**Task requirements:** Return exactly the span of lines in the following data that opens with the line containing "1: (424, 217)" and closes with the line containing "a link of the". Include nothing else.

[Source records]
┌────────

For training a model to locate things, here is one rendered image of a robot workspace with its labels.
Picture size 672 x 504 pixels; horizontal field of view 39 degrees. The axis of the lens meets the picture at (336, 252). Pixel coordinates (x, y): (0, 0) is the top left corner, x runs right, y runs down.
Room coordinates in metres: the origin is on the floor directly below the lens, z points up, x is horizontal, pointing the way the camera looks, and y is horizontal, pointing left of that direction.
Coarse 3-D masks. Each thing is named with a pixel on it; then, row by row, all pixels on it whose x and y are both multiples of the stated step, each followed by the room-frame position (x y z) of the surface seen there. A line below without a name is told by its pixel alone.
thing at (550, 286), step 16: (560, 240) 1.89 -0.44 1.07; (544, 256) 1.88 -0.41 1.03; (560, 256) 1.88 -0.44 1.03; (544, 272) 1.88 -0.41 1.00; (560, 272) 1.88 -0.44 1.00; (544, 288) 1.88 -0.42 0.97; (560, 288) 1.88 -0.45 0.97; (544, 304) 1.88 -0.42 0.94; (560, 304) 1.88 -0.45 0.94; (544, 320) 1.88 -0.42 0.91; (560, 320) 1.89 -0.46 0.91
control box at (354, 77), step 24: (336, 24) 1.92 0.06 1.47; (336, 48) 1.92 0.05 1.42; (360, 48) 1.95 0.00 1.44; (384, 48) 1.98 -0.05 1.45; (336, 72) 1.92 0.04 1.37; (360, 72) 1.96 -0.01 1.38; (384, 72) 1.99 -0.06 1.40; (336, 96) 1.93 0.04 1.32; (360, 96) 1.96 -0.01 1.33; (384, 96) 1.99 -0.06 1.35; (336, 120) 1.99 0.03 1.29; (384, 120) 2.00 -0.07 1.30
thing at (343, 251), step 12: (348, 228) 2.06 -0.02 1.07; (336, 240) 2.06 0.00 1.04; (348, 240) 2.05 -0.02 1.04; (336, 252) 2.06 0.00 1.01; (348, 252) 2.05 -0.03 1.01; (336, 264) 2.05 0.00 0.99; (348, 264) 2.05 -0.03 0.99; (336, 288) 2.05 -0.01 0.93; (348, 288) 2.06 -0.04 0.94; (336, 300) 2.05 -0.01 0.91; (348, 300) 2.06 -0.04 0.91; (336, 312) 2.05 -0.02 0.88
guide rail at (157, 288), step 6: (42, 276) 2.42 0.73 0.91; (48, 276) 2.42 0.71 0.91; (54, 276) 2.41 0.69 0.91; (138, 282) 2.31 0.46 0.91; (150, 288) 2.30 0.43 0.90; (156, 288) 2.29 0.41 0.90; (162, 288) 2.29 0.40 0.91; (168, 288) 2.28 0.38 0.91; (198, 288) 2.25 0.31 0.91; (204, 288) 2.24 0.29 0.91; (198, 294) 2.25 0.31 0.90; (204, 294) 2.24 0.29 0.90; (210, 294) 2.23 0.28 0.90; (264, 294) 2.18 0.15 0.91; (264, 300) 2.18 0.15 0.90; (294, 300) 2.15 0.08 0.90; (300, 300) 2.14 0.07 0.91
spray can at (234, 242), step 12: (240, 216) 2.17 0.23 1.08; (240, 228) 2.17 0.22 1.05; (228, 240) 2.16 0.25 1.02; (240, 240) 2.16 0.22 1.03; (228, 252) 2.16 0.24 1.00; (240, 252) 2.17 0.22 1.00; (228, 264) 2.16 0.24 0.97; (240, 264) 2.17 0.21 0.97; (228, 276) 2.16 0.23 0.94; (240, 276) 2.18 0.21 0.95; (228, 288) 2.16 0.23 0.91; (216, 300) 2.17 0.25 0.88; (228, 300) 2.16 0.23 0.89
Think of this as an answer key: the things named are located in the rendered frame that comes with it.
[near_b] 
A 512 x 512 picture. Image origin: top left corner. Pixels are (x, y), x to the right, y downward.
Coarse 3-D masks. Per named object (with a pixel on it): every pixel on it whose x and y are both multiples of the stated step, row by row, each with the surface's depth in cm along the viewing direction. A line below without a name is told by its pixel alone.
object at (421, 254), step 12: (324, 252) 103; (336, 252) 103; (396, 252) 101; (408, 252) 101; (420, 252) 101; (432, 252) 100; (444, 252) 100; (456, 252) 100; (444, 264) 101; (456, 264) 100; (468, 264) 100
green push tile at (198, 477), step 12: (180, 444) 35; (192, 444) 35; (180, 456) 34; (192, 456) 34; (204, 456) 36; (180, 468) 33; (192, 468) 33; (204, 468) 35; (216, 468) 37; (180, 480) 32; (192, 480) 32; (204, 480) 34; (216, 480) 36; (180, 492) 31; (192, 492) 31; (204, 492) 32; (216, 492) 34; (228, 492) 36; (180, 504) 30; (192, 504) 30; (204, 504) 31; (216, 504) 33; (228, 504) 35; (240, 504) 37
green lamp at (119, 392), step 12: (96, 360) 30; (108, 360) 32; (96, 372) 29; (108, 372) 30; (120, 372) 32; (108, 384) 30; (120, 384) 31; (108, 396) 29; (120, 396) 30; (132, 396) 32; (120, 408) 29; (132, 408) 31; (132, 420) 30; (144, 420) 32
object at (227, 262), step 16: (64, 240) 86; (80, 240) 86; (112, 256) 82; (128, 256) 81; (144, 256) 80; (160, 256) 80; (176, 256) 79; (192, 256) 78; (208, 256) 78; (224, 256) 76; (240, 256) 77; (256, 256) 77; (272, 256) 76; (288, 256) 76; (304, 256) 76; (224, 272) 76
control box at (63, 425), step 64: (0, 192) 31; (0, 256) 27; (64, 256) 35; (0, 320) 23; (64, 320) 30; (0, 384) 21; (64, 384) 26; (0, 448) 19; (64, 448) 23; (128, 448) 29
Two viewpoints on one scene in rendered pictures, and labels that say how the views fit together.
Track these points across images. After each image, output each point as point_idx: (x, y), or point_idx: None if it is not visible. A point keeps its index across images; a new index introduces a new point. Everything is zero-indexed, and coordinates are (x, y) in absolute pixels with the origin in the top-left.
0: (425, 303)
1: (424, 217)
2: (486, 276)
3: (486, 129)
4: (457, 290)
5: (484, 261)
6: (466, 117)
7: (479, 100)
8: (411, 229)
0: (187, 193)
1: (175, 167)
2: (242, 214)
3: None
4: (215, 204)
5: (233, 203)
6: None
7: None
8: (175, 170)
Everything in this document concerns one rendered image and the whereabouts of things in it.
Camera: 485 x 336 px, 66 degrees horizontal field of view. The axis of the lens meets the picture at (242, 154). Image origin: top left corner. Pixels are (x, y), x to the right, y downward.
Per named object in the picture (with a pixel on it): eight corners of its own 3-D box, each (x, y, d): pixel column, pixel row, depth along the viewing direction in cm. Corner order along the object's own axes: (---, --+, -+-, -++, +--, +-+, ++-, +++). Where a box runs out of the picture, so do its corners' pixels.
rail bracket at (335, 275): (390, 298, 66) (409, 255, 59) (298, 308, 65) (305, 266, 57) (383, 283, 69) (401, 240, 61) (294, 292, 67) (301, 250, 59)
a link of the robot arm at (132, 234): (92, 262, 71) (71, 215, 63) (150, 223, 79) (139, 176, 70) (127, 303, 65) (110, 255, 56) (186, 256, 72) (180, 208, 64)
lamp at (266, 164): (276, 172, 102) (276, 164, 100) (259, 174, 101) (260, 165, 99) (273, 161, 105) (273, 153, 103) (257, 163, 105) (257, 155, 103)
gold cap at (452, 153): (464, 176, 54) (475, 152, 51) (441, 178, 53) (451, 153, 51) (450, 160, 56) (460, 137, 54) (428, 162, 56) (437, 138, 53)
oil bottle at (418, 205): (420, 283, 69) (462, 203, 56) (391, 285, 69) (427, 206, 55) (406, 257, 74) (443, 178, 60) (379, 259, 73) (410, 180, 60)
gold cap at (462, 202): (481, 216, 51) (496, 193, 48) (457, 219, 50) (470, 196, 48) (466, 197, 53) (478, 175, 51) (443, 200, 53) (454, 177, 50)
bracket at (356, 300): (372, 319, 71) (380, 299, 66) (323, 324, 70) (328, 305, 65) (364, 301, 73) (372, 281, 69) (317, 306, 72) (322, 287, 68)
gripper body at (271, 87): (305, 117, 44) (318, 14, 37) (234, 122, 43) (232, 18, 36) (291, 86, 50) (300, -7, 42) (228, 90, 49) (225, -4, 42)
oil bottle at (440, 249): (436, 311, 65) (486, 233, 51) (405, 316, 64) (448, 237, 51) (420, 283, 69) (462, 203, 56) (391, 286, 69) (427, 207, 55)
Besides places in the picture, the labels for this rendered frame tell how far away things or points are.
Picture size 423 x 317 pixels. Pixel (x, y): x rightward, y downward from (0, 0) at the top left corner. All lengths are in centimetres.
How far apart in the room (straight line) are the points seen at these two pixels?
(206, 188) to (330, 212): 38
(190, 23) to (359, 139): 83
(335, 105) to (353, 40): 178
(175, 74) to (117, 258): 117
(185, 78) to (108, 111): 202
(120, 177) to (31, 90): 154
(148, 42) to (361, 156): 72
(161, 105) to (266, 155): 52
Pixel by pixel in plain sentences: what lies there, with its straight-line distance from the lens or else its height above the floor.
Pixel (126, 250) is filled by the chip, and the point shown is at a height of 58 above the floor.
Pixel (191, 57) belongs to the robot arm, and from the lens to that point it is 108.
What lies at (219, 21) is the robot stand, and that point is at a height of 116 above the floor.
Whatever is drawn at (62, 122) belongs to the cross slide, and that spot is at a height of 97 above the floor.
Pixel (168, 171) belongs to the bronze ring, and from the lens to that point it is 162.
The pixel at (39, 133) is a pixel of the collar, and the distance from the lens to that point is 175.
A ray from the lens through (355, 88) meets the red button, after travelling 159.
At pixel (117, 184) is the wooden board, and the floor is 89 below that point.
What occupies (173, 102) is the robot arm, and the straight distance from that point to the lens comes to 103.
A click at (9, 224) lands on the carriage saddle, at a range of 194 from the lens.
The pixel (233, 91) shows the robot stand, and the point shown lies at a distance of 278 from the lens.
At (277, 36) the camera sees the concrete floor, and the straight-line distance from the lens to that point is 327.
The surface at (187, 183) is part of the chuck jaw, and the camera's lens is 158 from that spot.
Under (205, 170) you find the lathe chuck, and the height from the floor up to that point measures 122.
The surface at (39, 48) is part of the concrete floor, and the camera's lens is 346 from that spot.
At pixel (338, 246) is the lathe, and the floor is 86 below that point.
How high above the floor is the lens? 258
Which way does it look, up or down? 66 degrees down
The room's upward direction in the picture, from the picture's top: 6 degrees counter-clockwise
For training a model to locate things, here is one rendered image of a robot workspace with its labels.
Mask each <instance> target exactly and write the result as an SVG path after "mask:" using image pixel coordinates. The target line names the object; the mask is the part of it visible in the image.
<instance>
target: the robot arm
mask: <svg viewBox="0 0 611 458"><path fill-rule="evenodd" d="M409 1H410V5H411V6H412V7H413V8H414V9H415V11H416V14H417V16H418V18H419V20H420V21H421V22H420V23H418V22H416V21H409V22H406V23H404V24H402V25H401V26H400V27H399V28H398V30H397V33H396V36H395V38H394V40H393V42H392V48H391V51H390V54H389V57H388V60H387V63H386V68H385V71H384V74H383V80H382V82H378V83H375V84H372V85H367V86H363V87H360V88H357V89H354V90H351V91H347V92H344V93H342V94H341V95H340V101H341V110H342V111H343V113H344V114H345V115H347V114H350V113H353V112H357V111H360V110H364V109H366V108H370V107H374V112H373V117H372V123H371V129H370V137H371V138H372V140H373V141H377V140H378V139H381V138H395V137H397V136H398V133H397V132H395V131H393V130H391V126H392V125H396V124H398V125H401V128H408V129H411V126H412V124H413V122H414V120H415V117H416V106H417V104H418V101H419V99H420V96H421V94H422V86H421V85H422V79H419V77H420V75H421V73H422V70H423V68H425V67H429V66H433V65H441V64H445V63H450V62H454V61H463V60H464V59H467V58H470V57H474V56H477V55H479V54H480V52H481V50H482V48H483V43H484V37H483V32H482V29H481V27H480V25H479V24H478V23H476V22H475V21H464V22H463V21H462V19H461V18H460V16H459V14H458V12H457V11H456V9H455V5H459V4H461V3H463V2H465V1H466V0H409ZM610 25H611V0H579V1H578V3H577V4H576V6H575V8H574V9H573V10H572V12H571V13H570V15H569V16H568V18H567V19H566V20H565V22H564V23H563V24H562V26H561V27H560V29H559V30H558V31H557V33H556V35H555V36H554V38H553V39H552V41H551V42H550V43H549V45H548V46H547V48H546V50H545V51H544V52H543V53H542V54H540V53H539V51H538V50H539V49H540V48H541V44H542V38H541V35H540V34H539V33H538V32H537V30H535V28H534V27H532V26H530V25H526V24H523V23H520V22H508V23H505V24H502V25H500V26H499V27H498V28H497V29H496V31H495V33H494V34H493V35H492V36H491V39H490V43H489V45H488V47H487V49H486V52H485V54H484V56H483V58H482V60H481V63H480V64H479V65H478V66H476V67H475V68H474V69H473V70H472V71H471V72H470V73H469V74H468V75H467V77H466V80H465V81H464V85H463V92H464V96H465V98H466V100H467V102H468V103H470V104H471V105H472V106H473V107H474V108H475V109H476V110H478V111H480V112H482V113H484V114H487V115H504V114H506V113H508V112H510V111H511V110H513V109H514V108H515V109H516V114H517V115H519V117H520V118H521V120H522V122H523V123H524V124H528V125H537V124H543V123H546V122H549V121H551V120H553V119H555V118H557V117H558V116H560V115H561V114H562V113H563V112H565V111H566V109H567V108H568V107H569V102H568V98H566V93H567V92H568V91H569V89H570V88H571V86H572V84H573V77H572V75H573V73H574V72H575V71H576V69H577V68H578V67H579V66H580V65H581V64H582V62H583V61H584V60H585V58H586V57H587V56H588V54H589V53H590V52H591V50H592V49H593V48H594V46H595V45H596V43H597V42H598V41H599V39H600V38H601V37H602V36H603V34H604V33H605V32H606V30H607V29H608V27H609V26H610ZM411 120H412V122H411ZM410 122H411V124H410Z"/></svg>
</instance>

└────────

**Response for this exercise:**
1: (424, 217)
2: (486, 276)
3: (486, 129)
4: (457, 290)
5: (484, 261)
6: (466, 117)
7: (479, 100)
8: (411, 229)
0: (187, 193)
1: (175, 167)
2: (242, 214)
3: None
4: (215, 204)
5: (233, 203)
6: None
7: None
8: (175, 170)
Everything in this document concerns one rendered image and the whereabouts of things in it.
Camera: 485 x 336 px, 66 degrees horizontal field of view. The axis of the lens meets the picture at (242, 154). Image origin: top left corner. Pixels are (x, y), x to the right, y downward.
Per named object in the picture (with a pixel on it): eight corners of its own 3-D box, each (x, y, d): pixel column, pixel row, depth along the viewing direction in cm. Corner order along the object's own axes: (---, --+, -+-, -++, +--, +-+, ++-, +++). Where a box runs out of the picture, so do its corners' pixels.
rail bracket at (335, 275): (390, 298, 66) (409, 255, 59) (298, 308, 65) (305, 266, 57) (383, 283, 69) (401, 240, 61) (294, 292, 67) (301, 250, 59)
a link of the robot arm at (132, 234): (92, 262, 71) (71, 215, 63) (150, 223, 79) (139, 176, 70) (127, 303, 65) (110, 255, 56) (186, 256, 72) (180, 208, 64)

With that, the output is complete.